At home, Vicar has vomited. “‘Goddamn it […] It’s fucking time,” he says (13). Rather than take Vicar to the vet, he will handle it himself. He drives Vicar to a spot by a stream nearby as the sun is setting. He carries Vicar to the stream and sets him down. Vicar wags his tail and looks up at him, “[a]nd I froze. Only one other time I hesitated like that” (14). He describes an incident when an insurgent had sneaked into their perimeter but was quickly forced to hide in a cistern filled with feces, and “[a]bout four or five Marines aimed straight down, fired into the shit. Except me” (15).
The feeling of looking down at Vicar is the same: “This feeling, like, something in me is going to break if I do this” (15). But the thought of a veterinarian killing his dog is worse. He describes the proper rhythm and method for killing with three shots: two to the chest and one to the head, which brings a certain, painless death:“That’s how it should be done, each shot coming quick after the last so you can’t even try to recover, which is when it hurts” (16). He shoots Vicar, then realizes he has no idea what he intends to do with the body.

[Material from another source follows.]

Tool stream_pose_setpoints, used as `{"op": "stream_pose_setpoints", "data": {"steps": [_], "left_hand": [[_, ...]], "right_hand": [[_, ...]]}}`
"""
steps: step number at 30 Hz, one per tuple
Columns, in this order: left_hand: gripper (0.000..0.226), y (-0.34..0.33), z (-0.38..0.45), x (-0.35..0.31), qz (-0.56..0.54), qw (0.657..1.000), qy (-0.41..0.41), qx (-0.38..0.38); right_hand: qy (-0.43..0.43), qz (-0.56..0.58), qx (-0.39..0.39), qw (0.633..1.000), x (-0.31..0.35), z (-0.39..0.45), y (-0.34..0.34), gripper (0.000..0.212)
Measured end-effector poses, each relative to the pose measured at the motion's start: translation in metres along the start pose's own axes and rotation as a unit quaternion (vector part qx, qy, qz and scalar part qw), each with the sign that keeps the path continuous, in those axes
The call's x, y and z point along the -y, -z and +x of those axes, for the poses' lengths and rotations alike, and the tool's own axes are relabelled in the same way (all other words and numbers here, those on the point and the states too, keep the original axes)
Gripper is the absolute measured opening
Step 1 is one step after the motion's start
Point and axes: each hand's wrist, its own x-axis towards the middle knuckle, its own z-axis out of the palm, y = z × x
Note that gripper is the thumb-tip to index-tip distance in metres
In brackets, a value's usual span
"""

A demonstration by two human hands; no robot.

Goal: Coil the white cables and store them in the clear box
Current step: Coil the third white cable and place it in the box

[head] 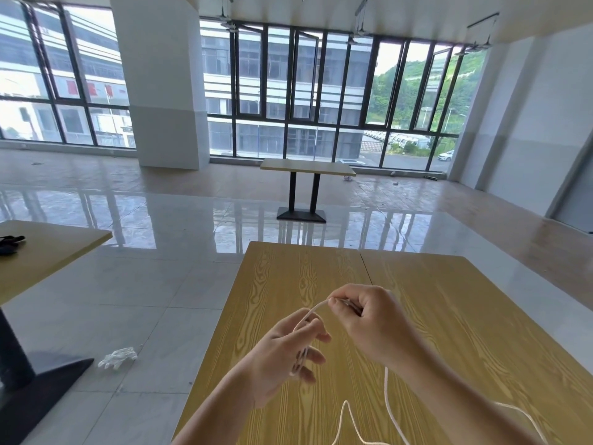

This first story in the book sets the tone for all that is to come and introduces many of the overlapping themes that will be encountered in most of the stories. An unnamed narrator alternates between the struggles he feels at home—which is what he thought he wanted to return to—and memories of what happened to him and the men he served with in Iraq.
The themes of treating humans as animals in order to view them as enemies and of veterans being better able to express love for their animals than for other people are introduced in the story. As the narrator recounts some of the horrors he saw, he does so with relative dispassion. This lack of warmth is also evident in his reunion with his wife and even in their physical intimacy. He describes the act as nice but not much more. His most poignant emotions and frustrations are demonstrated toward Vicar, his dog. When he left, Vicar was healthy. When he returns home, Vicar is sick, old, and needs to be euthanized.
The men in Redeployment often make immediate, unexpected connections between what they are witnessing at home to something that happened in Iraq or Afghanistan. The narrator does not want to kill Vicar, but the doubt reminds him of a time when he refused to fire on an Iraqi submerged in a pool of feces, even as the other Marines shot him. It is unclear why this haunts him, particularly since he expresses that he did not shoot because he thought it would break him. But at the end of the story, he shoots Vicar rather than taking him to the vet because the thought of a stranger ending his dog’s life also threatens to break him.
In the Catholic Church, a “vicar” is a clergyman who is in charge of a chapel. A vicar serves as a guide. Vicar the dog galvanizes the narrator to act in accordance with his conscience and to do what he feels is right. He is also what makes the narrator feel most connected to home, a connection that may be severed when the dog is dead.